__Assigned task__
Please print the entries exactly, omitting each image.

__Task material__
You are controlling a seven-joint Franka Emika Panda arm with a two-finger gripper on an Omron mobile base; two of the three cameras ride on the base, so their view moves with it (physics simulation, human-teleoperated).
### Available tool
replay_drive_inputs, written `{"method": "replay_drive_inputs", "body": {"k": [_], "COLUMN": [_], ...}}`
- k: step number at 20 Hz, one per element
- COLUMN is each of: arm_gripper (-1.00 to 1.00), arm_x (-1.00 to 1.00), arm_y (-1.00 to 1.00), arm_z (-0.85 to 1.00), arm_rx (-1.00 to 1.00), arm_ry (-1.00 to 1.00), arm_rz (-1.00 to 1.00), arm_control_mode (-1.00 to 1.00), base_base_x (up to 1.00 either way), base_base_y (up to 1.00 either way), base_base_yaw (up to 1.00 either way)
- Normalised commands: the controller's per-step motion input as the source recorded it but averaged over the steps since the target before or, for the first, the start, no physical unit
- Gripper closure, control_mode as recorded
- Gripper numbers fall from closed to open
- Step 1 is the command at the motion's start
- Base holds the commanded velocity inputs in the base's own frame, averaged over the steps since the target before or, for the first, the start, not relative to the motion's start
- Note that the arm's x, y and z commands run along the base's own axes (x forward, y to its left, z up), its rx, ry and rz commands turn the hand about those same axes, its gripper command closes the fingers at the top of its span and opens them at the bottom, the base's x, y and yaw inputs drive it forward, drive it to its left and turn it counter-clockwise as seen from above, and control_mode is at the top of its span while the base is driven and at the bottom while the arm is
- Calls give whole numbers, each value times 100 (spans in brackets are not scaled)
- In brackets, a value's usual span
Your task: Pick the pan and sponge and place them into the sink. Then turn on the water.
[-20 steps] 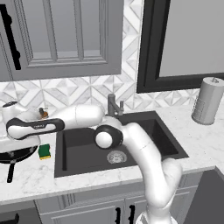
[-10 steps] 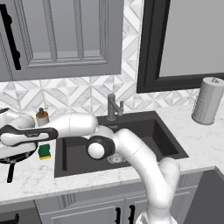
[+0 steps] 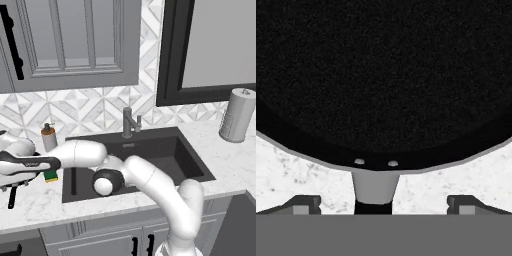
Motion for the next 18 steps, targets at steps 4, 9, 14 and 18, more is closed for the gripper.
{"method": "replay_drive_inputs", "body": {"k": [4,9,14,18], "arm_gripper": [-100,100,100,100], "arm_x": [0,0,0,-2], "arm_y": [12,0,-1,0], "arm_z": [-16,-22,-20,-4], "arm_rx": [0,0,0,0], "arm_ry": [0,0,0,0], "arm_rz": [0,0,0,0], "arm_control_mode": [-100,-100,-100,-100], "base_base_x": [0,0,0,0], "base_base_y": [0,0,0,0], "base_base_yaw": [0,0,0,0]}}
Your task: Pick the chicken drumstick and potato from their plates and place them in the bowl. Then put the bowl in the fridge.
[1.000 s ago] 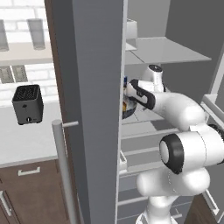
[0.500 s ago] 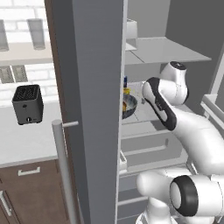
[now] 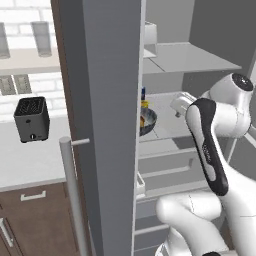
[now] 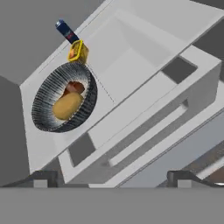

__Exercise response__
You are controlling a seven-joint Franka Emika Panda arm with a two-finger gripper on an Omron mobile base; two of the three cameras ride on the base, so their view moves with it (physics simulation, human-teleoperated).
### Available tool
replay_drive_inputs, written `{"method": "replay_drive_inputs", "body": {"k": [_], "COLUMN": [_], ...}}`
- k: step number at 20 Hz, one per element
- COLUMN is each of: arm_gripper (-1.00 to 1.00), arm_x (-1.00 to 1.00), arm_y (-1.00 to 1.00), arm_z (-0.85 to 1.00), arm_rx (-1.00 to 1.00), arm_ry (-1.00 to 1.00), arm_rz (-1.00 to 1.00), arm_control_mode (-1.00 to 1.00), base_base_x (up to 1.00 either way), base_base_y (up to 1.00 either way), base_base_yaw (up to 1.00 either way)
- Normalised commands: the controller's per-step motion input as the source recorded it but averaged over the steps since the target before or, for the first, the start, no physical unit
- Gripper closure, control_mode as recorded
- Gripper numbers fall from closed to open
- Step 1 is the command at the motion's start
- Base holds the commanded velocity inputs in the base's own frame, averaged over the steps since the target before or, for the first, the start, not relative to the motion's start
- Note that the arm's x, y and z commands run along the base's own axes (x forward, y to its left, z up), its rx, ry and rz commands turn the hand about those same axes, its gripper command closes the fingers at the top of its span and opens them at the bottom, the base's x, y and yaw inputs drive it forward, drive it to its left and turn it counter-clockwise as seen from above, and control_mode is at the top of its span while the base is driven and at the bottom while the arm is
- Calls give whole numbers, each value times 100 (spans in brackets are not scaled)
- In brackets, a value's usual span
Your task: Pick the pan and sponge and place them into the sink. Then turn on the water.
[-20 steps] 
[-10 steps] 
[+0 steps] 
Motion for the next 18 steps, targets at steps 4, 9, 14 and 18, more is closed for the gripper.
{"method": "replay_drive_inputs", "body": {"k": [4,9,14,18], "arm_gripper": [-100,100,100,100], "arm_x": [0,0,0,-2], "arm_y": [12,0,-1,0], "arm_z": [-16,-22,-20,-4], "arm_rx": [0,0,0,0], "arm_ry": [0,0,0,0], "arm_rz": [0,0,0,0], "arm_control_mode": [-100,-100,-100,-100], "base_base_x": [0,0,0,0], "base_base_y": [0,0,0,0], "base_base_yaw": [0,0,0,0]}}
Your task: Pick the chicken drumstick and potato from their plates and place them in the bowl. Then put the bowl in the fridge.
[1.000 s ago] 
[0.500 s ago] 
[now] 
[now] 

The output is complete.